### Try it
Only the stretch of the listing below that runs from the line with "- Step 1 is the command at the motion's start" through the line with "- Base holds" is to be printed, exactly and with both ends.

### The data
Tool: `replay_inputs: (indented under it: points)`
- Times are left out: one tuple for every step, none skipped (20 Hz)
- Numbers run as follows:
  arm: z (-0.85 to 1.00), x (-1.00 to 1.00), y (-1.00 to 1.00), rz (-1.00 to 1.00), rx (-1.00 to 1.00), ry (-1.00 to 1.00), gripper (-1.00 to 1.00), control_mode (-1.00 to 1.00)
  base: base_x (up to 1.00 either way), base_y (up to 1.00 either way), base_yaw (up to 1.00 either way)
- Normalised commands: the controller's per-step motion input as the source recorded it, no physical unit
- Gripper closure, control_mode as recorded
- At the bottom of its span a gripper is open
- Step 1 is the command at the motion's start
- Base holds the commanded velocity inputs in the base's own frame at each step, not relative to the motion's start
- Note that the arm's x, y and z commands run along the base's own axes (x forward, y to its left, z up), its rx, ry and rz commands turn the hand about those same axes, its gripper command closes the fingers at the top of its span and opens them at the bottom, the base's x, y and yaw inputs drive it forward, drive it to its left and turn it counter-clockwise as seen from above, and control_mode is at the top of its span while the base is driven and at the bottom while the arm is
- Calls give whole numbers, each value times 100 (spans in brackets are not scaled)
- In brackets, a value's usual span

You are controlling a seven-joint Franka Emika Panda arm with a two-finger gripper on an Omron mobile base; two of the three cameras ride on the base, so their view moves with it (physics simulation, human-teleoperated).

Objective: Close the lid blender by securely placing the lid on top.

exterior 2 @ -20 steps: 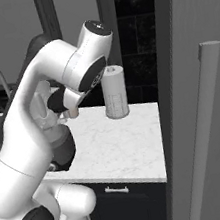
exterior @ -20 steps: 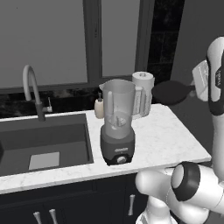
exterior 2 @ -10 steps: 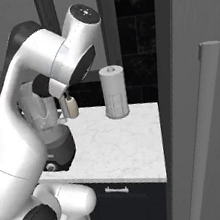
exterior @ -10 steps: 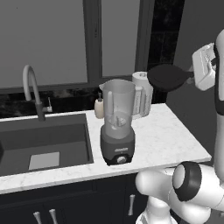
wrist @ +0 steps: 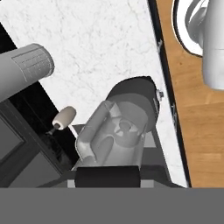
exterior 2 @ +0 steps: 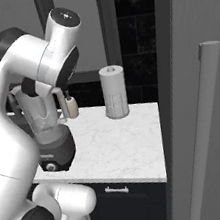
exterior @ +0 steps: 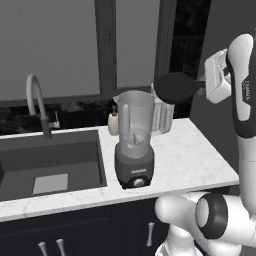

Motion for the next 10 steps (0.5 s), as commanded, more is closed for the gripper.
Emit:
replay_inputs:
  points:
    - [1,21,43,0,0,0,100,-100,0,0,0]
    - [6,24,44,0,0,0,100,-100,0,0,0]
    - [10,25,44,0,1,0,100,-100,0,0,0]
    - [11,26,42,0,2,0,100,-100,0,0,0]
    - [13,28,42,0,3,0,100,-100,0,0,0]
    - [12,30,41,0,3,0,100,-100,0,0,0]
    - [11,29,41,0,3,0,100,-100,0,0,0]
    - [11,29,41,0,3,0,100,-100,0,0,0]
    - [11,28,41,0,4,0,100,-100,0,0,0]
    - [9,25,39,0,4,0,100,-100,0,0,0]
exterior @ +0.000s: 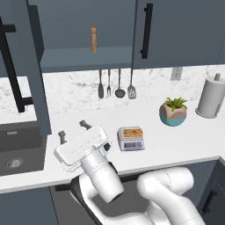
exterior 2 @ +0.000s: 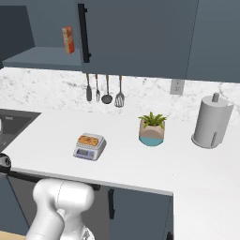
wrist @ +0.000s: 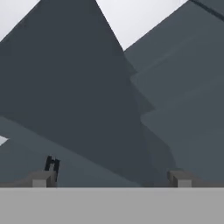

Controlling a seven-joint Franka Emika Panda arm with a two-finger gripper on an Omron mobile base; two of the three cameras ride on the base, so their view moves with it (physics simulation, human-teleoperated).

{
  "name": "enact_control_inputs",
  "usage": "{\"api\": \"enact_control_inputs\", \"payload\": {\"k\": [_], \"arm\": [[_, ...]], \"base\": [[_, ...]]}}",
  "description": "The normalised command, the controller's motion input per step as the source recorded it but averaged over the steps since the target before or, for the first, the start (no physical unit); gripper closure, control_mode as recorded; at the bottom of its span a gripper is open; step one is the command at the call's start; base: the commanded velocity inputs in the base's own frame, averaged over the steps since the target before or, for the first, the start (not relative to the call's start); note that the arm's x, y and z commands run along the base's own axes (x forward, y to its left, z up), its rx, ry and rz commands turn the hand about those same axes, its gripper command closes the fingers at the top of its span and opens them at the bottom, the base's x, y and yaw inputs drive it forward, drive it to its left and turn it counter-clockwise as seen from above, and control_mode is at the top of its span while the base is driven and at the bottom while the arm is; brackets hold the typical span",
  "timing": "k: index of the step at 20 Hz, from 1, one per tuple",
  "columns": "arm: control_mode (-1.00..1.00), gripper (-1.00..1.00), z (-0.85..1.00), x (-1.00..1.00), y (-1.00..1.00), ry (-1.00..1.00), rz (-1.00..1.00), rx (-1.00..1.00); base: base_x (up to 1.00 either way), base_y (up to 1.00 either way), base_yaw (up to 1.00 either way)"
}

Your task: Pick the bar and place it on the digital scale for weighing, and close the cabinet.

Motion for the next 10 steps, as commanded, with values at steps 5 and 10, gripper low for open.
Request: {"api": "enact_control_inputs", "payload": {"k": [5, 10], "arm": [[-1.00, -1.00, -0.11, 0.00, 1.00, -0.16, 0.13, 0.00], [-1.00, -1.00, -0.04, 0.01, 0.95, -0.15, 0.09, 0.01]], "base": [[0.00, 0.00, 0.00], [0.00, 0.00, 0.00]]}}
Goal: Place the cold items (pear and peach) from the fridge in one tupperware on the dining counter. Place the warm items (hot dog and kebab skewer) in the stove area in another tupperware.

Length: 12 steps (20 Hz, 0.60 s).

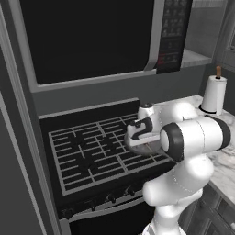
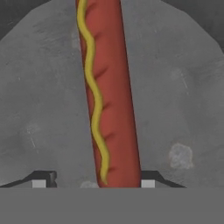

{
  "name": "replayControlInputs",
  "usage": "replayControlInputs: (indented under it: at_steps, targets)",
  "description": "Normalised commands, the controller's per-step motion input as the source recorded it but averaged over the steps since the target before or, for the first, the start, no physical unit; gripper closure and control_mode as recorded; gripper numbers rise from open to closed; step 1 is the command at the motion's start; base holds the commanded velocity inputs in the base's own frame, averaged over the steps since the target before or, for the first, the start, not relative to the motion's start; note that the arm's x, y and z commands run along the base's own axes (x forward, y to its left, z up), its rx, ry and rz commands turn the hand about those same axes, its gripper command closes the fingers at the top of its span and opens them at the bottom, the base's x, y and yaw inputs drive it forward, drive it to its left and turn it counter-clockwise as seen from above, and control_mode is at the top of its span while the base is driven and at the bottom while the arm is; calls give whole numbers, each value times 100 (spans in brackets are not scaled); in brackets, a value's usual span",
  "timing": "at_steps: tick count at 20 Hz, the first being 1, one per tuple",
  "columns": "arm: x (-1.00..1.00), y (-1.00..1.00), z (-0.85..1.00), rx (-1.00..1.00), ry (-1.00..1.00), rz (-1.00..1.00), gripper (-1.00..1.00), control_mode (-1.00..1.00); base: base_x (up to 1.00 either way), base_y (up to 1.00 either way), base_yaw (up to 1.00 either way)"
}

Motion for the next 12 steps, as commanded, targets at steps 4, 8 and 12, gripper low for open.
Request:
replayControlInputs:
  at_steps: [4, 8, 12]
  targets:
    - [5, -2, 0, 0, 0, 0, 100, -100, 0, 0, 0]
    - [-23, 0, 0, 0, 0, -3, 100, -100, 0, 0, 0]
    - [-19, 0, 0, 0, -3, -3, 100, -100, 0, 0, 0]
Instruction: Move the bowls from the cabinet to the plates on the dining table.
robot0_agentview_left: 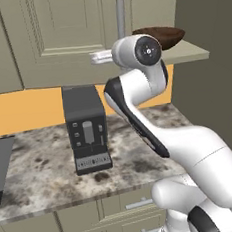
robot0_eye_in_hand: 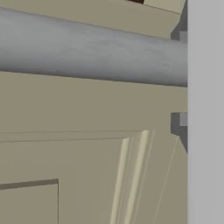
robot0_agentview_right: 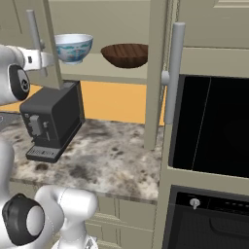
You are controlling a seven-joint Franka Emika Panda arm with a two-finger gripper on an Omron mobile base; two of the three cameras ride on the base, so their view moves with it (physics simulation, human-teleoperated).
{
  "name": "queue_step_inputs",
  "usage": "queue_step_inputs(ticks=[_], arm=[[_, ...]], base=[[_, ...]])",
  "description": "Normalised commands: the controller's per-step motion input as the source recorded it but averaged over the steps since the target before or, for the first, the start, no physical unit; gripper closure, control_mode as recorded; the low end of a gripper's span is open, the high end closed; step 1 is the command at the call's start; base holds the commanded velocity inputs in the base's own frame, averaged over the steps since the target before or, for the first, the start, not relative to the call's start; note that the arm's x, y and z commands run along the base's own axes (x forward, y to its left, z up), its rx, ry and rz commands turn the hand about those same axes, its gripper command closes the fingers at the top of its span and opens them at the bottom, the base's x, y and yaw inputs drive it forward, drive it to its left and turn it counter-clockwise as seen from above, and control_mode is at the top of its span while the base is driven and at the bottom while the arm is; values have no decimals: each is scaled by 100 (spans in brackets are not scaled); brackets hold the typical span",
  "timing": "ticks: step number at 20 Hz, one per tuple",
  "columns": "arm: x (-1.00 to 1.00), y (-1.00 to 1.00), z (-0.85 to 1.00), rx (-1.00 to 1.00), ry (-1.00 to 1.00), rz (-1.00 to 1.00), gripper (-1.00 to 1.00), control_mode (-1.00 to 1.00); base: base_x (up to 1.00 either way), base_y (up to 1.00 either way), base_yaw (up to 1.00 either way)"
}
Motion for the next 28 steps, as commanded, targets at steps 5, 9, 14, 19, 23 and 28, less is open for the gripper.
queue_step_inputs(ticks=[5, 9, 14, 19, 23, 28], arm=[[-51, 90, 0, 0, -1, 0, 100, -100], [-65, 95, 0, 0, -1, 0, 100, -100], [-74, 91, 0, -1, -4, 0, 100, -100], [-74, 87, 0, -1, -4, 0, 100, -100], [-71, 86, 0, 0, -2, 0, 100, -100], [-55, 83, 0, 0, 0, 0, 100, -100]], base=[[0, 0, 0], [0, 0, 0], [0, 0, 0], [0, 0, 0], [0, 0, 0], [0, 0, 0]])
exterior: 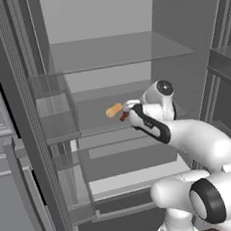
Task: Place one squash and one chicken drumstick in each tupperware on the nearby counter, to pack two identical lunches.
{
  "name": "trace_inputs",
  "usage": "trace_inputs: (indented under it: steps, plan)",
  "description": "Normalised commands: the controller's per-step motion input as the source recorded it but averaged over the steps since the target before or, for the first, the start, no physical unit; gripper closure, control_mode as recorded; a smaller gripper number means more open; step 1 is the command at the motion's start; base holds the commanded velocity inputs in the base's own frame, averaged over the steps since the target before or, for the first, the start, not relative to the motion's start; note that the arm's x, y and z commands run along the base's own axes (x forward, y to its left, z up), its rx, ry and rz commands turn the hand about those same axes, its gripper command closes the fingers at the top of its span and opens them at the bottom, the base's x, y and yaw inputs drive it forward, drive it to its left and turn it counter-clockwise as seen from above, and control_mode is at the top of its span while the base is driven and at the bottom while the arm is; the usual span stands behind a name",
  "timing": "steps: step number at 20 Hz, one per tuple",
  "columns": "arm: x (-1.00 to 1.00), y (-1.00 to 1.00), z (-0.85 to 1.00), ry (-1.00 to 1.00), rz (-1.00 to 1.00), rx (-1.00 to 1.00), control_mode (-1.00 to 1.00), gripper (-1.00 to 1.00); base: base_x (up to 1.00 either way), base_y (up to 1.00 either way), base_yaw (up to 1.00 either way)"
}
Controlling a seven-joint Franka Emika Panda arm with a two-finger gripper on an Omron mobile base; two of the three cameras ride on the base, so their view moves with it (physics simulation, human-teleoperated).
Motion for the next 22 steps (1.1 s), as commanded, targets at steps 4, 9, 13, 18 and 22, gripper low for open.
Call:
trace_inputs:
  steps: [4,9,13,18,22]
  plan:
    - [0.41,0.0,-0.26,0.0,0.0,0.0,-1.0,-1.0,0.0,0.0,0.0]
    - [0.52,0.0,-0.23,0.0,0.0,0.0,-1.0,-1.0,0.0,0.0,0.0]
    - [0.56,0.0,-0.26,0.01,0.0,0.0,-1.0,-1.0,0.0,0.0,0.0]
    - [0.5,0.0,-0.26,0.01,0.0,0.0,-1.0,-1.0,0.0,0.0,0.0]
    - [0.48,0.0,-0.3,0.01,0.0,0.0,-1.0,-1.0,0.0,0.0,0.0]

### Solution for this exercise
- Step 1 is the command at the motion's start
- Base holds the commanded velocity inputs in the base's own frame at each step, not relative to the motion's start

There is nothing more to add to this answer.